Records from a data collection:
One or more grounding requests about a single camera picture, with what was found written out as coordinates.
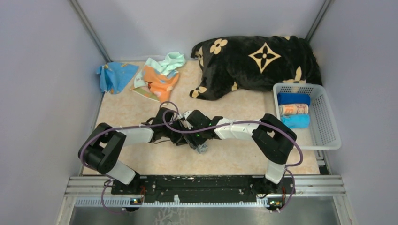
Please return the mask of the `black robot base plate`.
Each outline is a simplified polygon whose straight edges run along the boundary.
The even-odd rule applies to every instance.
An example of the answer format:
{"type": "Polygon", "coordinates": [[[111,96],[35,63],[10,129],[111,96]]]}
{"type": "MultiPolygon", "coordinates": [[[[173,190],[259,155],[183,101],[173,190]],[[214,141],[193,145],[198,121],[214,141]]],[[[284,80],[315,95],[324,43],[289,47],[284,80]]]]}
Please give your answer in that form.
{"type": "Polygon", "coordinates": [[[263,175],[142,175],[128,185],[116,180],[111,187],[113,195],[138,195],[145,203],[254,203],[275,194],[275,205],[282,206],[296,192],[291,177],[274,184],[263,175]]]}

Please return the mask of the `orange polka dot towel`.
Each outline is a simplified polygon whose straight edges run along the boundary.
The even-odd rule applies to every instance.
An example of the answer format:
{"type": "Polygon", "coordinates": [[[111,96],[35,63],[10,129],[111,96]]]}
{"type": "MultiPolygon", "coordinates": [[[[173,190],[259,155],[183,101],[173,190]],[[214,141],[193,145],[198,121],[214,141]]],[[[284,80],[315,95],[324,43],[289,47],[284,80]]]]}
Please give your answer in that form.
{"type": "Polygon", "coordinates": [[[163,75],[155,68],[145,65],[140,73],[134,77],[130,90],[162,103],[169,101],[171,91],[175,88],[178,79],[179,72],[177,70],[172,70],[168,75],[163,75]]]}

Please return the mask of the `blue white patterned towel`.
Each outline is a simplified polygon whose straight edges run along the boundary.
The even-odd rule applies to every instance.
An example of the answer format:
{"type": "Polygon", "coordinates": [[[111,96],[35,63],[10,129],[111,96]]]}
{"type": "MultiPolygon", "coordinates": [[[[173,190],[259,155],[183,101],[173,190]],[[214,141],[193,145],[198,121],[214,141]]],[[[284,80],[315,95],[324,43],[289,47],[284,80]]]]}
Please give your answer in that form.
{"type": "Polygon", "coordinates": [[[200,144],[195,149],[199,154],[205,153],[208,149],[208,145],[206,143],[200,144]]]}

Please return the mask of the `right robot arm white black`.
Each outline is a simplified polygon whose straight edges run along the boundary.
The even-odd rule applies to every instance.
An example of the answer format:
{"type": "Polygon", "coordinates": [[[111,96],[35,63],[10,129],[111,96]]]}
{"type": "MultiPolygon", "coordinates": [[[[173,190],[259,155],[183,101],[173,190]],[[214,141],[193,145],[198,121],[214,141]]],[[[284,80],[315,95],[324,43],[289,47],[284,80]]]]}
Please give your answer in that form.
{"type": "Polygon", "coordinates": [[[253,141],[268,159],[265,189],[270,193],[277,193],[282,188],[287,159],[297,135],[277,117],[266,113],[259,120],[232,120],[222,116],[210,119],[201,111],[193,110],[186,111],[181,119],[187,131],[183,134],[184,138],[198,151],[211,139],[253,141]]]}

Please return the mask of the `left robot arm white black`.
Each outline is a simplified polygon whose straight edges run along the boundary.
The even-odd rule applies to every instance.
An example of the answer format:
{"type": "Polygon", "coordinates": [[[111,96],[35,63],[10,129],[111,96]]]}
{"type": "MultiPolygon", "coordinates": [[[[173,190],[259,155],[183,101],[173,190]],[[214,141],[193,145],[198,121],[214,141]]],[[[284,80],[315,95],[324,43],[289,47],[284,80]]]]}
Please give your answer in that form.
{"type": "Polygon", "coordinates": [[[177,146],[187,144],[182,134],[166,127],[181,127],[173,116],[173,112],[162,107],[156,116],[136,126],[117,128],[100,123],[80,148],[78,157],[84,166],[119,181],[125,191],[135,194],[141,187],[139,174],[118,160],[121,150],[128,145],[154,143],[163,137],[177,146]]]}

---

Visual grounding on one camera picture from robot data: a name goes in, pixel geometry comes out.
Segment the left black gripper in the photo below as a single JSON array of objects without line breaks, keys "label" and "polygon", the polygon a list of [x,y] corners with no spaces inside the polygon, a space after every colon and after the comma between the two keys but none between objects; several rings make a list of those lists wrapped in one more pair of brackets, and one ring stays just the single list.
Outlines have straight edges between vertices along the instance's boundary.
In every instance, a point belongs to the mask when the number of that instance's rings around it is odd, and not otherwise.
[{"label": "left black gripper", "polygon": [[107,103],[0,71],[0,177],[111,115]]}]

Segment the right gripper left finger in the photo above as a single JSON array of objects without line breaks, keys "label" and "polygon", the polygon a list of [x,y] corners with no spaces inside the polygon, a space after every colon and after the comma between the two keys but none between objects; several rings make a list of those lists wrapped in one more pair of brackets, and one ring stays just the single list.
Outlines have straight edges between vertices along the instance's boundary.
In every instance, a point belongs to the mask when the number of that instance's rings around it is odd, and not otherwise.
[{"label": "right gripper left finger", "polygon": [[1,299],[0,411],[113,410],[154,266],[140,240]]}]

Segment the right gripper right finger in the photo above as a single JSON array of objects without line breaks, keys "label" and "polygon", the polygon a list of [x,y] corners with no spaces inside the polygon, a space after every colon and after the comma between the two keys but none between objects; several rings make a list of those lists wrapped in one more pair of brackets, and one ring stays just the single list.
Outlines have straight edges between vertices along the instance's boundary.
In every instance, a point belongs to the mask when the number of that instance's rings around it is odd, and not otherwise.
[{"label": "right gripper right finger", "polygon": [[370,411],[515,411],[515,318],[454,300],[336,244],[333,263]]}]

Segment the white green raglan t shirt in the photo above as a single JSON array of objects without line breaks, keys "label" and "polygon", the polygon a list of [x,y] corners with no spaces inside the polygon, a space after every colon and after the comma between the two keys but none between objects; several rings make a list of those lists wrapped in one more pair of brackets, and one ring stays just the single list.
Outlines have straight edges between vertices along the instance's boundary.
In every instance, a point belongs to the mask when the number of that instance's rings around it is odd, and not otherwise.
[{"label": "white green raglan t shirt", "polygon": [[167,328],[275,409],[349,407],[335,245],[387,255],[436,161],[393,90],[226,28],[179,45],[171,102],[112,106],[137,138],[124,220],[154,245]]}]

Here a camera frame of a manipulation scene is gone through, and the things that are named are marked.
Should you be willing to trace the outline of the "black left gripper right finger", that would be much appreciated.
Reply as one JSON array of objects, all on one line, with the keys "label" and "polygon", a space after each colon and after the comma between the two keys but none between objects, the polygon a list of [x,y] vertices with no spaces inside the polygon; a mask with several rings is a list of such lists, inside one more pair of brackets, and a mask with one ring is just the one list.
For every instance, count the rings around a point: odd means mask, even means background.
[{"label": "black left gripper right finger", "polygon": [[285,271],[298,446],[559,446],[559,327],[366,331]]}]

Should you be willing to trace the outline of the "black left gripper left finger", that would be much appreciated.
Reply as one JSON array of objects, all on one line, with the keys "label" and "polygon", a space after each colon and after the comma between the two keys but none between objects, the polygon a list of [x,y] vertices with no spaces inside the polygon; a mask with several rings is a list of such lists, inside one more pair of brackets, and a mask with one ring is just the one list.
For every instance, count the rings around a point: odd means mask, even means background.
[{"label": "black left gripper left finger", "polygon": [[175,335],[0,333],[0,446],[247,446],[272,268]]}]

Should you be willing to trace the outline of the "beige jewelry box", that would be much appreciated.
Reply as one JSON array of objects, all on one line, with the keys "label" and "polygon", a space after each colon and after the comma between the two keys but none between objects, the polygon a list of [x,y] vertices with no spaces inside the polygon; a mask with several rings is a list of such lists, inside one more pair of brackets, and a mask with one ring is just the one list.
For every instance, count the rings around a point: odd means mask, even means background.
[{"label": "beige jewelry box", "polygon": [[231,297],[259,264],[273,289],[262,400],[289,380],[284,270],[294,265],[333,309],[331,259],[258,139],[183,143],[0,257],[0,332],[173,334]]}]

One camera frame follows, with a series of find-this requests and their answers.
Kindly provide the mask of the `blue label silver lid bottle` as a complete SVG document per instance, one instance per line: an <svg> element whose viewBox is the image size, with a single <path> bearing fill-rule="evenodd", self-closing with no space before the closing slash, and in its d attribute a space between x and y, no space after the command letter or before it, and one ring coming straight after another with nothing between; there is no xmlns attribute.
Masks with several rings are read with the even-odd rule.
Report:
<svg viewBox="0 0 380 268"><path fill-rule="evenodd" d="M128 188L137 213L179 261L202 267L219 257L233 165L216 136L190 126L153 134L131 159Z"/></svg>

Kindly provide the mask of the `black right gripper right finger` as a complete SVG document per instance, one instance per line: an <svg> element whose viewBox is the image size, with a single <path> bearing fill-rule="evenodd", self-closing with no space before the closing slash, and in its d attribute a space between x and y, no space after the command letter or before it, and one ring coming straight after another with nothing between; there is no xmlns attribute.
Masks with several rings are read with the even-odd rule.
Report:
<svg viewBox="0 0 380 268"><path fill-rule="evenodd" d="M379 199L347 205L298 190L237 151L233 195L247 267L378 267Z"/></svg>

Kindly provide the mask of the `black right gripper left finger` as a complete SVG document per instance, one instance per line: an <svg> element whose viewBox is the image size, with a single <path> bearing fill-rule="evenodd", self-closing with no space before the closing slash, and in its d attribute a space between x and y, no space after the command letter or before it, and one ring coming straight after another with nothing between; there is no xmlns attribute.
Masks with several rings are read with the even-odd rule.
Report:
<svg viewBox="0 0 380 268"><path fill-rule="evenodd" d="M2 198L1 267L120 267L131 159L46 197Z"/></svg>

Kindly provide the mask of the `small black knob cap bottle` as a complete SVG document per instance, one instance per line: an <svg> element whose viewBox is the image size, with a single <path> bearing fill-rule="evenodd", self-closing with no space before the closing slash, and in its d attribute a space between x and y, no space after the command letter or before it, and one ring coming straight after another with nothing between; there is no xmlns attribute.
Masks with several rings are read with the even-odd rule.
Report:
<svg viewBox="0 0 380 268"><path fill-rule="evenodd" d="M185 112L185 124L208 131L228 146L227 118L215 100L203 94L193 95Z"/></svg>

- [Required action]: From the data above, give the number of lines that hold "bottle", without anything else.

- [Answer area]: 2